#### What you have to do
Reproduce the data below line by line, from its first line to the line with "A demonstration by", both included, and nothing past that point.

#### Records supplied
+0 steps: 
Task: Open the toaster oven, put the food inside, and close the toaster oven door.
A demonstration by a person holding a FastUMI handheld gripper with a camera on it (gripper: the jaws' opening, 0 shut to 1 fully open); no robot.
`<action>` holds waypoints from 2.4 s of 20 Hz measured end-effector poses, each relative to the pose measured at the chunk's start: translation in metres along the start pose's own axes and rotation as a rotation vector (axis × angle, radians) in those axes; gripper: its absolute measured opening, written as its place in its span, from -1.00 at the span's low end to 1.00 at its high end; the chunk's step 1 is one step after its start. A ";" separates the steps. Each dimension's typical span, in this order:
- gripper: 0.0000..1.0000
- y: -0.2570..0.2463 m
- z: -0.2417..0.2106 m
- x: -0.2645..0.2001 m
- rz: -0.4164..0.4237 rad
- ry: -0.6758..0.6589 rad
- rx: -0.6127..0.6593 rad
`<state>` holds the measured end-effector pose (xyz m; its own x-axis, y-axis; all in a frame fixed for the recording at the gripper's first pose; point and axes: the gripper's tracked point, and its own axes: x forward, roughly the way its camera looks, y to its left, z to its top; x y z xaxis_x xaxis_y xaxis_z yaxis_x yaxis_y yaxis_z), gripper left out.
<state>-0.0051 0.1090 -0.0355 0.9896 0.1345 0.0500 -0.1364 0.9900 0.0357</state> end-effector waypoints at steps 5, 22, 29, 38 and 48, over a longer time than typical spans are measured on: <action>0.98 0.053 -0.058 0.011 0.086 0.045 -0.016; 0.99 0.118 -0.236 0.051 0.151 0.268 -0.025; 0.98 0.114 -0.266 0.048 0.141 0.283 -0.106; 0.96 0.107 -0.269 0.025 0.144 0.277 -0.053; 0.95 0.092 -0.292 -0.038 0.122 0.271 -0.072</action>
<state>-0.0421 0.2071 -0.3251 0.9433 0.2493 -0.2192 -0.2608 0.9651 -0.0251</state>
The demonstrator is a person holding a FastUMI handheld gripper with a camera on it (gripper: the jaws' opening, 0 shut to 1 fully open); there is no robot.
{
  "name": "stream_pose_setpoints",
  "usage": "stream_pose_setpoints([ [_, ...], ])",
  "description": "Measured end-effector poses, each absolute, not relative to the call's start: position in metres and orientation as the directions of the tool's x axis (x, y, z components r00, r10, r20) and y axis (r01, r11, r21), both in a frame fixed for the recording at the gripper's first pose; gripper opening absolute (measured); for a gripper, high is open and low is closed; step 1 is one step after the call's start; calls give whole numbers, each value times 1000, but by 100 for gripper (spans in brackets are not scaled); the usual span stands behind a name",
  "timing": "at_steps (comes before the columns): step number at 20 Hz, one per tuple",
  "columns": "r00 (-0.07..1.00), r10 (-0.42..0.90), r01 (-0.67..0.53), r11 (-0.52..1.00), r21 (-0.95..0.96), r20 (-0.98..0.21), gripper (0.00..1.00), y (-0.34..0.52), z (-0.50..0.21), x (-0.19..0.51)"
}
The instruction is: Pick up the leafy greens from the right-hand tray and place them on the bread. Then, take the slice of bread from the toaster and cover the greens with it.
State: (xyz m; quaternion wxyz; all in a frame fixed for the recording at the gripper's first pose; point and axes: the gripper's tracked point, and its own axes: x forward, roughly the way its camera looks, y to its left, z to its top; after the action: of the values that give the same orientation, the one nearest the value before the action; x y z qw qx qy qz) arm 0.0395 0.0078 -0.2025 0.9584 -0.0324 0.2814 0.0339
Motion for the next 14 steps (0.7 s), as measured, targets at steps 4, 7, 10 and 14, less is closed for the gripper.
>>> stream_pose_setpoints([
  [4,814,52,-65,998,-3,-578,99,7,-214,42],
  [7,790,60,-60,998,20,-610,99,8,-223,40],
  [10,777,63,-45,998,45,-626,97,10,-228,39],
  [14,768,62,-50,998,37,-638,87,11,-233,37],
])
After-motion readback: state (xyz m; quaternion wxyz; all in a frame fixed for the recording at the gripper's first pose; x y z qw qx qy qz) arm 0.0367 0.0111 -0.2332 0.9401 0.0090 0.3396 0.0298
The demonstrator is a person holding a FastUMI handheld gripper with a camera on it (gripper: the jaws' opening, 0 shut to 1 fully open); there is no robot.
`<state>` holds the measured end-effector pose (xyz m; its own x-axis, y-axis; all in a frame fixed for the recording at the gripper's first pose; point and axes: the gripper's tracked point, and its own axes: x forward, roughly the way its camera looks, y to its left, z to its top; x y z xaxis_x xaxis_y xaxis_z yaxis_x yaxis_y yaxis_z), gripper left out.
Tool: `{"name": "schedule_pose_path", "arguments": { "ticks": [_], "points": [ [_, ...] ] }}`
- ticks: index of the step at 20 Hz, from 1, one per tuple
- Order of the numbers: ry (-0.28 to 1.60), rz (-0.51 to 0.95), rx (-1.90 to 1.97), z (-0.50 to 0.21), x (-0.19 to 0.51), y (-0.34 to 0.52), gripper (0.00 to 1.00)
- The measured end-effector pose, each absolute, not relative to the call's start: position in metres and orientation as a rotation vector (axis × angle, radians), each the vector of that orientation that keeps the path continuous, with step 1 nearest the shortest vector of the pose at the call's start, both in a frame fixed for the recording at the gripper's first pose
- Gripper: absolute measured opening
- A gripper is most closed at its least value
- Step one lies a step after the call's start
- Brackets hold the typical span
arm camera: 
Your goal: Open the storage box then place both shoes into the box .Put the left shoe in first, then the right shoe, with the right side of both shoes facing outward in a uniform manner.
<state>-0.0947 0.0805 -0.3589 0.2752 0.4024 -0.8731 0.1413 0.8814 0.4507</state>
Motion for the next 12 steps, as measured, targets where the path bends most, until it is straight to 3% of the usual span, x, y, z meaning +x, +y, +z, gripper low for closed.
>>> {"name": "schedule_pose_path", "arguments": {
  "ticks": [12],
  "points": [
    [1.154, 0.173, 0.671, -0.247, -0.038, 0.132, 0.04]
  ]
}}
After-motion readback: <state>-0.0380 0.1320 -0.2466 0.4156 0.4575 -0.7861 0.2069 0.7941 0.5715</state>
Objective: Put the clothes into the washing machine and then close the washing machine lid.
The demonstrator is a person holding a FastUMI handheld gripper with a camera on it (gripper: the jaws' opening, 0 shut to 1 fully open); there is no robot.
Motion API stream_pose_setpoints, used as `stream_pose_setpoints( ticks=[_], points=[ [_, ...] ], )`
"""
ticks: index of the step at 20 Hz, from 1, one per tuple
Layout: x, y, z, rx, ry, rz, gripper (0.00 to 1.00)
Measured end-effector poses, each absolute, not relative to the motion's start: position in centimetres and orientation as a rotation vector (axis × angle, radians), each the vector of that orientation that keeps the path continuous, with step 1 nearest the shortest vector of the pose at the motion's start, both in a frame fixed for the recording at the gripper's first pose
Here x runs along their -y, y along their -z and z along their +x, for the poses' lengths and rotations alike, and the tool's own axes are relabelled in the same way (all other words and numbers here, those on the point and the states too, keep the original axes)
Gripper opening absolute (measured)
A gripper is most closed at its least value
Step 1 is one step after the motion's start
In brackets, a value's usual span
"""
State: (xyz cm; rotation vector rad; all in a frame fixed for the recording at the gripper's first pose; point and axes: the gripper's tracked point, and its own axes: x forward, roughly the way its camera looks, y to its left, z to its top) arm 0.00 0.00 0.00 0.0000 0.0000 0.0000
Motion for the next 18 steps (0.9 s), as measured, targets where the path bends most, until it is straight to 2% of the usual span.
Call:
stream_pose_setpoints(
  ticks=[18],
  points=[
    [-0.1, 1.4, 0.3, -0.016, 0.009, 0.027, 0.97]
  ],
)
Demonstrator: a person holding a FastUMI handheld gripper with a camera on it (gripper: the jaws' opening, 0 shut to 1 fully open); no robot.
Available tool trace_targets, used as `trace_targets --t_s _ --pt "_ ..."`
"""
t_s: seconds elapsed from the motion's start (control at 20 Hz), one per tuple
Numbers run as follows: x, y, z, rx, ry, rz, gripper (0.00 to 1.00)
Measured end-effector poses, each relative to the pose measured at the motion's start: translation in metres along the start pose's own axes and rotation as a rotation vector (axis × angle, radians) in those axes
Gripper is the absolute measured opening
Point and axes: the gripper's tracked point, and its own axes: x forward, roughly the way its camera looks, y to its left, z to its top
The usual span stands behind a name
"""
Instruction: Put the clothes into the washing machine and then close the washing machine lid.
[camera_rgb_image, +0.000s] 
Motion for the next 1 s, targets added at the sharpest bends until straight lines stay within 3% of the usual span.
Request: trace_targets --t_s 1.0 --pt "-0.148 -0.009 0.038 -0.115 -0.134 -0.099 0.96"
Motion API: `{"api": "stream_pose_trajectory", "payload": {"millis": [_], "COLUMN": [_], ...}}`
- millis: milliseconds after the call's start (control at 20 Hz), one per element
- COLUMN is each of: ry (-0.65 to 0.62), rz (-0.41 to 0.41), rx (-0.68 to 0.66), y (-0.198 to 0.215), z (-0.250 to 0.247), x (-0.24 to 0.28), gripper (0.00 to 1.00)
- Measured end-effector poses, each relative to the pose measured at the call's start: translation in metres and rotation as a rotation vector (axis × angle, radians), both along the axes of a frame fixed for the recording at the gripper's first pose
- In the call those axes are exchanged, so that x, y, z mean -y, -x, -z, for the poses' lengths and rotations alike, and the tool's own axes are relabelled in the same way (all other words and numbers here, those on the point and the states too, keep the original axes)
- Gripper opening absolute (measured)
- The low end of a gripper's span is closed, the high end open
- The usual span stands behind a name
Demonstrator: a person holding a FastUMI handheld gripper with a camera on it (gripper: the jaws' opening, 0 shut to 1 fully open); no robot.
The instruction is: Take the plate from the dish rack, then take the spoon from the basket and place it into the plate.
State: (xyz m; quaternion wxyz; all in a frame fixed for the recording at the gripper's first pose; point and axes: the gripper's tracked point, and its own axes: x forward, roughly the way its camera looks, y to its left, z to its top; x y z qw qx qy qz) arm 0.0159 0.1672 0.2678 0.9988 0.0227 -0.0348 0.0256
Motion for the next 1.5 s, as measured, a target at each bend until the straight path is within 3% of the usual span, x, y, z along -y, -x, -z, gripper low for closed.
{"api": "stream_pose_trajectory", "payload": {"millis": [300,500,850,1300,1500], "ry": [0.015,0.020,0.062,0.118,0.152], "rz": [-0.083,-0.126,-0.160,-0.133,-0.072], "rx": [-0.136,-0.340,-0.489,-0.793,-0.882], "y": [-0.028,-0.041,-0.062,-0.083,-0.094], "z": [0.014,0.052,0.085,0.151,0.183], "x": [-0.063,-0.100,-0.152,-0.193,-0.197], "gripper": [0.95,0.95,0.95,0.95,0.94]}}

#### Answer to this exercise
+0 steps: 
Task: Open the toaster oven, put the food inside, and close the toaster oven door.
A demonstration by a person holding a FastUMI handheld gripper with a camera on it (gripper: the jaws' opening, 0 shut to 1 fully open); no robot.

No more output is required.